Data section =
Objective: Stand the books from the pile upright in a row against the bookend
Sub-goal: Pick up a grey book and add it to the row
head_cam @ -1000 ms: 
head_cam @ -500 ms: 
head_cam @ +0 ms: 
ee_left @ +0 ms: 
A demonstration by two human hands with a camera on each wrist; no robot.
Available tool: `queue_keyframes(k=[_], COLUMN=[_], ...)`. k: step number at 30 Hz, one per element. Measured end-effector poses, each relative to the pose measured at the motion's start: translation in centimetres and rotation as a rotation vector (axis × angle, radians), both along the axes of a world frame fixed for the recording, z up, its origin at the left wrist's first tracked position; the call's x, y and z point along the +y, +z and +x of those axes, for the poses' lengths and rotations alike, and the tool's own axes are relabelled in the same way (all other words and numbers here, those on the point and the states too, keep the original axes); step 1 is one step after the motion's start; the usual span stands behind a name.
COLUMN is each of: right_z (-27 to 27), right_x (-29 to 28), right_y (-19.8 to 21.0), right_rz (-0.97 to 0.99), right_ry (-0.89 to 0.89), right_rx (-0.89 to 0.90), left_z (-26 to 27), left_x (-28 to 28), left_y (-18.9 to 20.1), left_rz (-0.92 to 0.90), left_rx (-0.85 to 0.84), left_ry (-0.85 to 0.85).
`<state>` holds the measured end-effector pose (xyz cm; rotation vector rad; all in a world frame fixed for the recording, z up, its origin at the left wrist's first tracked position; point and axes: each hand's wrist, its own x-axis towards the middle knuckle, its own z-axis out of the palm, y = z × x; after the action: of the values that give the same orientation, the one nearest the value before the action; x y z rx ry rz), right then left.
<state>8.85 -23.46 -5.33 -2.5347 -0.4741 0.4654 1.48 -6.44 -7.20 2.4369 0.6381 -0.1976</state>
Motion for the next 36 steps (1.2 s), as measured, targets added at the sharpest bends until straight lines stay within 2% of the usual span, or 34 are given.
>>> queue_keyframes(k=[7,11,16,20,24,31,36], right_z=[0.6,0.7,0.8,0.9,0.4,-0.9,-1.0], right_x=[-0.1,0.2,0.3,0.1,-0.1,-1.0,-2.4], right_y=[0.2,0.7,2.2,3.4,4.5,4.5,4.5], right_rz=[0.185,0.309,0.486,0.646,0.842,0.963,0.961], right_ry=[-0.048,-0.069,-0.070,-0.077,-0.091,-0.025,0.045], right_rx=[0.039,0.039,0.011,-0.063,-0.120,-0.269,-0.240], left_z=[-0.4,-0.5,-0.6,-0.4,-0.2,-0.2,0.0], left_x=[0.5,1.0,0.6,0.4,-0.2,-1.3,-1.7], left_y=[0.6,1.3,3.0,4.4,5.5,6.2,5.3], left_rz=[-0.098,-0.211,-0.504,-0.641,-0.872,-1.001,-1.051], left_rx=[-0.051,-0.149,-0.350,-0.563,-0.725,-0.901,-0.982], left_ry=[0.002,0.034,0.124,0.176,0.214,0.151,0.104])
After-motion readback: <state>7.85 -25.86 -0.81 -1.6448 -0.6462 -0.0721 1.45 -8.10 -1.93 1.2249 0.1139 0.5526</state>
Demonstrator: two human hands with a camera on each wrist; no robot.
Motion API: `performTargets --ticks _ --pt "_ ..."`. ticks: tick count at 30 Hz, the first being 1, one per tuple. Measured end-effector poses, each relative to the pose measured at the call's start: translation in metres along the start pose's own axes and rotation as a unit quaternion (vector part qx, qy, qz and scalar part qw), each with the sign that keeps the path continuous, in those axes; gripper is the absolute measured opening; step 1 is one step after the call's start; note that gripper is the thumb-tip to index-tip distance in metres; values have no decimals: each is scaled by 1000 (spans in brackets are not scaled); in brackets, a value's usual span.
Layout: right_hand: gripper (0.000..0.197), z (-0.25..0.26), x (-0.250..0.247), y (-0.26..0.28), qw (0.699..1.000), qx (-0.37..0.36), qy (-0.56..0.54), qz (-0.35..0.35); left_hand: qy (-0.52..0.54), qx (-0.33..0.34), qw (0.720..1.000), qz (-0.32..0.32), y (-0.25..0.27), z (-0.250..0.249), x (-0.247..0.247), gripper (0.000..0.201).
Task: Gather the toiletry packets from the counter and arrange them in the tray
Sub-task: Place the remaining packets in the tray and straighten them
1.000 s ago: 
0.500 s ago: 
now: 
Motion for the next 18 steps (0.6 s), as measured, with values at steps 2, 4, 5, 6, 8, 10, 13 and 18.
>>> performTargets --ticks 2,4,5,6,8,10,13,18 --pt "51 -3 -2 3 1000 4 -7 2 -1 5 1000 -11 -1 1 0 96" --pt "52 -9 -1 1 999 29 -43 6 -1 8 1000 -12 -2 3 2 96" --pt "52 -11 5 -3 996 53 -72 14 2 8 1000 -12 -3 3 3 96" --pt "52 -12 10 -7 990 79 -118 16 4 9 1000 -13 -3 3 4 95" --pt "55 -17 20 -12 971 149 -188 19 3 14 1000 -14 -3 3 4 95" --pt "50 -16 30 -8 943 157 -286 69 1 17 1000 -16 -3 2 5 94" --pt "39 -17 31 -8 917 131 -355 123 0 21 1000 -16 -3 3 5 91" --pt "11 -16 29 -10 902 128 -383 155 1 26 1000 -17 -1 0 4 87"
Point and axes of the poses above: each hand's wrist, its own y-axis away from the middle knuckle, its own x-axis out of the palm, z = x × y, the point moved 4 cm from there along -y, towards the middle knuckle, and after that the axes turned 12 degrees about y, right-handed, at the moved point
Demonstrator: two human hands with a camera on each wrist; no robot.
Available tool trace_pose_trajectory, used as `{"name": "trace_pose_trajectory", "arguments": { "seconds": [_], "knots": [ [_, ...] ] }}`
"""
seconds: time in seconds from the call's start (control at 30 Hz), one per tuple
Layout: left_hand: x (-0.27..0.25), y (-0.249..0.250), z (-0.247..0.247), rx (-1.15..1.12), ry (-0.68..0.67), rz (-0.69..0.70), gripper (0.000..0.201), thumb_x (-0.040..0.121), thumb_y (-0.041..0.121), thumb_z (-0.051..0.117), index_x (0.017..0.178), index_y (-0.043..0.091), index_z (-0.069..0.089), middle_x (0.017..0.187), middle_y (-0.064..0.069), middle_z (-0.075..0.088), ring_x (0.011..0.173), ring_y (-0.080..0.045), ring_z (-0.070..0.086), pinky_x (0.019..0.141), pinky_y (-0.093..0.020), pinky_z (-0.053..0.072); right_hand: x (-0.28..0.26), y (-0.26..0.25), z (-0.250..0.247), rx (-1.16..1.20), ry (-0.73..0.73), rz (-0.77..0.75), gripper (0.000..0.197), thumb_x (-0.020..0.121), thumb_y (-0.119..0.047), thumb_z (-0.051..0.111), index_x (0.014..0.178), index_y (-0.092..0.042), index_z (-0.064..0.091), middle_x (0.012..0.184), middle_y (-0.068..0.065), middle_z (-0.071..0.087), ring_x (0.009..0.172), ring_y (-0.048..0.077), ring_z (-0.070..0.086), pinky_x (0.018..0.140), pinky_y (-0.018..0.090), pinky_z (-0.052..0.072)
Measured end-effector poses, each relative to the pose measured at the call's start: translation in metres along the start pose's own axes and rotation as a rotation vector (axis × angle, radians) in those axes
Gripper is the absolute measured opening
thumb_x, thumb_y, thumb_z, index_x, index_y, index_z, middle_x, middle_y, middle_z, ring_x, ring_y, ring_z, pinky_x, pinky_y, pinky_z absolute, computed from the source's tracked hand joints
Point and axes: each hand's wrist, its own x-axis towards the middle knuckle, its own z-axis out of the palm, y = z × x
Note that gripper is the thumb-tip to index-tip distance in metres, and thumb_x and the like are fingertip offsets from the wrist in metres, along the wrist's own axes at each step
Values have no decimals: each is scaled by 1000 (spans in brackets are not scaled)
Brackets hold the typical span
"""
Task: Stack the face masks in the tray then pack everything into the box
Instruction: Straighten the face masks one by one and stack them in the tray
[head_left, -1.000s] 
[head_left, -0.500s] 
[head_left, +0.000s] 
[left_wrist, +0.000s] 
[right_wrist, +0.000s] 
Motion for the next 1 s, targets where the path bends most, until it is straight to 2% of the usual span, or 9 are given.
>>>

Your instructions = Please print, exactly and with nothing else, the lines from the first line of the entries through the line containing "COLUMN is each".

Solved exercise =
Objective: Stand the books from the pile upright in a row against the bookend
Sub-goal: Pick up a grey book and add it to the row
head_cam @ -1000 ms: 
head_cam @ -500 ms: 
head_cam @ +0 ms: 
ee_left @ +0 ms: 
A demonstration by two human hands with a camera on each wrist; no robot.
Available tool: `queue_keyframes(k=[_], COLUMN=[_], ...)`. k: step number at 30 Hz, one per element. Measured end-effector poses, each relative to the pose measured at the motion's start: translation in centimetres and rotation as a rotation vector (axis × angle, radians), both along the axes of a world frame fixed for the recording, z up, its origin at the left wrist's first tracked position; the call's x, y and z point along the +y, +z and +x of those axes, for the poses' lengths and rotations alike, and the tool's own axes are relabelled in the same way (all other words and numbers here, those on the point and the states too, keep the original axes); step 1 is one step after the motion's start; the usual span stands behind a name.
COLUMN is each of: right_z (-27 to 27), right_x (-29 to 28), right_y (-19.8 to 21.0), right_rz (-0.97 to 0.99), right_ry (-0.89 to 0.89), right_rx (-0.89 to 0.90), left_z (-26 to 27), left_x (-28 to 28), left_y (-18.9 to 20.1), left_rz (-0.92 to 0.90), left_rx (-0.85 to 0.84), left_ry (-0.85 to 0.85).

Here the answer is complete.